**Required action**
From the entries that follow, copy every line with the word "things".
==*==
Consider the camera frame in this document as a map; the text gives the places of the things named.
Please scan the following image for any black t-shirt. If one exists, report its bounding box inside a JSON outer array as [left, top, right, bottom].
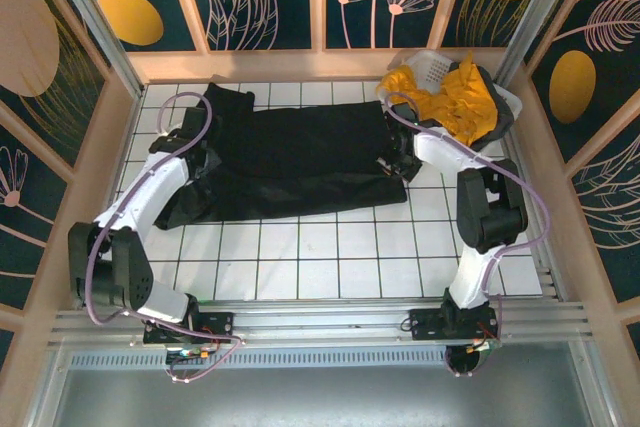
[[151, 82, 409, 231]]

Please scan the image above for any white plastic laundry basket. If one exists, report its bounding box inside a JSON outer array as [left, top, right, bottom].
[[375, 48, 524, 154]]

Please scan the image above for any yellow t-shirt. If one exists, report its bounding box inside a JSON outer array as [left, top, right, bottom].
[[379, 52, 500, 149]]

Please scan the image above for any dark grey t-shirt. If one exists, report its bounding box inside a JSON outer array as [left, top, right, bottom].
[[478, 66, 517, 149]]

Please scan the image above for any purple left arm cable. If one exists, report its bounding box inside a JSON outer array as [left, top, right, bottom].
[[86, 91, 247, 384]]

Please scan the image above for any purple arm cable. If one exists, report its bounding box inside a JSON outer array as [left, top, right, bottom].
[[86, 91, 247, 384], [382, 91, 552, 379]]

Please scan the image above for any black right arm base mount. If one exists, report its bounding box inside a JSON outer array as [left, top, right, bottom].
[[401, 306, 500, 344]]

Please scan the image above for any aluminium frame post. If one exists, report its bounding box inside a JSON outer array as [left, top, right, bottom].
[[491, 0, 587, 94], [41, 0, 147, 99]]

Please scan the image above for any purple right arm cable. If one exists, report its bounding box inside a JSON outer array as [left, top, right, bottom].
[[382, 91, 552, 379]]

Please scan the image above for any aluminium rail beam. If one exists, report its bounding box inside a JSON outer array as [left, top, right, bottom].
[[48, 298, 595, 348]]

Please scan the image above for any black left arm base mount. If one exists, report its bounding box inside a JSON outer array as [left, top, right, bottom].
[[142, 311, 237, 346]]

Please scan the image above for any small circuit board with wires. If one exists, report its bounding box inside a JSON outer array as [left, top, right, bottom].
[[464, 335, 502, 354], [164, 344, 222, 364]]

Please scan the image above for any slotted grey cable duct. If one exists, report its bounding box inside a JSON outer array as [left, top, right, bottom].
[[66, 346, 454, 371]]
==*==
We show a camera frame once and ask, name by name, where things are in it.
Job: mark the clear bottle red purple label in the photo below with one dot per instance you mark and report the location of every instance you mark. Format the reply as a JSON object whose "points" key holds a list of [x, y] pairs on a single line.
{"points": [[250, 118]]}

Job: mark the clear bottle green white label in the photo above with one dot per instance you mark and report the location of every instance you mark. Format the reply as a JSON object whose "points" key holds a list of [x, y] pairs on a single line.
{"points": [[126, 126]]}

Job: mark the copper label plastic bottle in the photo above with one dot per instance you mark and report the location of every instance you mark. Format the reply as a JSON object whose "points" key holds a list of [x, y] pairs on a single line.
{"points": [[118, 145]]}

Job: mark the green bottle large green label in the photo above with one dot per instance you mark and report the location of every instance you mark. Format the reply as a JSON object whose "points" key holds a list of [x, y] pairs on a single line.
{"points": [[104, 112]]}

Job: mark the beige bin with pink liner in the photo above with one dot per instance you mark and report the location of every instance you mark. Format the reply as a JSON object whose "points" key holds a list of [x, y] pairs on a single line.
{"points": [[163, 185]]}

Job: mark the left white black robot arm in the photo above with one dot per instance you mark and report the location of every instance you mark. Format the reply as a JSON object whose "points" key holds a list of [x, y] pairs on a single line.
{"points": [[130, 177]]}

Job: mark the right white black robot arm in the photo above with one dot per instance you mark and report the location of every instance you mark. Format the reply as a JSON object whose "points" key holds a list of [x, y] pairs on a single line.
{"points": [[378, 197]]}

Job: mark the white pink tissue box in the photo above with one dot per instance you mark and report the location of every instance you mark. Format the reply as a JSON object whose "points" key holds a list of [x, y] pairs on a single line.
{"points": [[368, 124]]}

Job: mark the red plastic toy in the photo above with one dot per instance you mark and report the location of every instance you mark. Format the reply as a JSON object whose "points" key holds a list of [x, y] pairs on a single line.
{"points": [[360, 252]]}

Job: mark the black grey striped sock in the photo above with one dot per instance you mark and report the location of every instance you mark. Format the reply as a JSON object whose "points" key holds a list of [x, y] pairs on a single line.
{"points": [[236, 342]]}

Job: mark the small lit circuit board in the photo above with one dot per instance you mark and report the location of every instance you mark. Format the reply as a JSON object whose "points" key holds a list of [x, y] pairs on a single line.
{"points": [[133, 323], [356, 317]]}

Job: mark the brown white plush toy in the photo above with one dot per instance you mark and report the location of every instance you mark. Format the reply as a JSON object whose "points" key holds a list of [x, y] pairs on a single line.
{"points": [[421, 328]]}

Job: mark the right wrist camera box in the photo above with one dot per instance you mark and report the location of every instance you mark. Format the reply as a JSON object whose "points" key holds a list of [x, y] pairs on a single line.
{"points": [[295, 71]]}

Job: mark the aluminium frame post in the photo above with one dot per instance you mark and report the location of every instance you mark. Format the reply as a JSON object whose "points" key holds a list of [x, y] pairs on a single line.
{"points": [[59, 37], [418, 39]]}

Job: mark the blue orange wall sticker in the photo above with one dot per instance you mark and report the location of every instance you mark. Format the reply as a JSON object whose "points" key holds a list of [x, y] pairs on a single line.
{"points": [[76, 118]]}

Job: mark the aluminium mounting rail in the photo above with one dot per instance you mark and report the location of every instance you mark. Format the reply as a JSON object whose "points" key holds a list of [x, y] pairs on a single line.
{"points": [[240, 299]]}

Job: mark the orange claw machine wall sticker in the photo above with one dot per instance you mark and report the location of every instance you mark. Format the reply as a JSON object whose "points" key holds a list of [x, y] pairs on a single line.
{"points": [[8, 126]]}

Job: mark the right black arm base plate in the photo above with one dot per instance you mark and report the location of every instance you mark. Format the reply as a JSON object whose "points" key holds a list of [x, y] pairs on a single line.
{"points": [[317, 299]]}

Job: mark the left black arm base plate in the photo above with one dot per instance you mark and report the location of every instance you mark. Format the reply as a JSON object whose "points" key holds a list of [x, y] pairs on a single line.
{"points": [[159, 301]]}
==*==
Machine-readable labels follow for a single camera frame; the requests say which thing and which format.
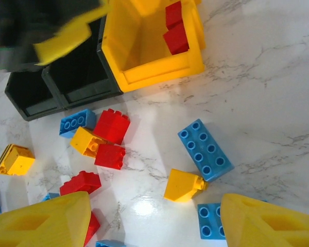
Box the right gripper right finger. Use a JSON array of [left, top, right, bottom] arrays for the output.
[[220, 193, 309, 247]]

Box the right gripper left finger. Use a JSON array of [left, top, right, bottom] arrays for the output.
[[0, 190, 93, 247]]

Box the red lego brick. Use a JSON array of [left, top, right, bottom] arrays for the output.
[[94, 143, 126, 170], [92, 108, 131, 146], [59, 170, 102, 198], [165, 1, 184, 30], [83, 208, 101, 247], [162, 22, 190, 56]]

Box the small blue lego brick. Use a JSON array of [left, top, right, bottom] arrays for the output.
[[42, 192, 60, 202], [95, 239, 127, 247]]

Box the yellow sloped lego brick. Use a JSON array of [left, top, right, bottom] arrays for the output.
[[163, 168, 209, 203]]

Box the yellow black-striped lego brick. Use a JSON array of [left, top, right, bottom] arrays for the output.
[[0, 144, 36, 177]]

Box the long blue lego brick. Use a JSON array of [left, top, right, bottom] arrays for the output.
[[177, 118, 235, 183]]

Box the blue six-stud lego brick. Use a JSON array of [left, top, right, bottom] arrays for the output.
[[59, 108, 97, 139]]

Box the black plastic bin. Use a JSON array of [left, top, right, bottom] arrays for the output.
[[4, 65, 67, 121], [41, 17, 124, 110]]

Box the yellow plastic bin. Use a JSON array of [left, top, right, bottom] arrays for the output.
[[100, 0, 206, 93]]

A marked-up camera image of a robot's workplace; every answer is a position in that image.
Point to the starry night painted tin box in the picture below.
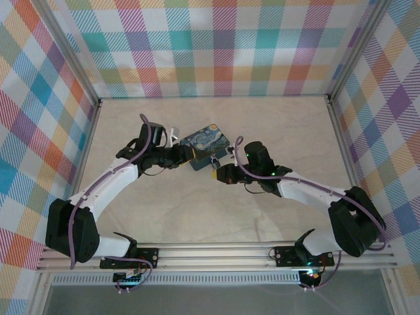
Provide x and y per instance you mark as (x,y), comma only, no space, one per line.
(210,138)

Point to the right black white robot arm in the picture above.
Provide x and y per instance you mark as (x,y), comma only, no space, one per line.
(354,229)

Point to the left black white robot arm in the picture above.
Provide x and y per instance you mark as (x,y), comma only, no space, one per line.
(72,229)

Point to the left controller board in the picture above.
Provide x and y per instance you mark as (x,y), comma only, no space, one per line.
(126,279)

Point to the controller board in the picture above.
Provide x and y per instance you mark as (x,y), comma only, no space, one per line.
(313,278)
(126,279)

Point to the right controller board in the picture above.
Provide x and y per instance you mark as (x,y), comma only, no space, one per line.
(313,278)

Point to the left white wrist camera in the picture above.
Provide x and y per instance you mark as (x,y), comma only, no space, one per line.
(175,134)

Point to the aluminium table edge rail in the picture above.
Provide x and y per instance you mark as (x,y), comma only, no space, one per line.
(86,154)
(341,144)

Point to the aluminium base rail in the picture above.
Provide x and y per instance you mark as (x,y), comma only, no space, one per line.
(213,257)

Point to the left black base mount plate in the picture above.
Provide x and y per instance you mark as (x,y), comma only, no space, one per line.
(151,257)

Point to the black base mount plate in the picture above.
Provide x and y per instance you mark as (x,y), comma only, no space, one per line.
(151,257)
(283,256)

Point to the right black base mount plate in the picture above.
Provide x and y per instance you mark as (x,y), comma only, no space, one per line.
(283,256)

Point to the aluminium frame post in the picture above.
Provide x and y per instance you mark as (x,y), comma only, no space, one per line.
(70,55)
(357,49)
==*==
**Answer**
Consider the camera frame in this document as a map; the text gives the places of the things named.
We show a camera frame once and ask, name by name, where things are in it.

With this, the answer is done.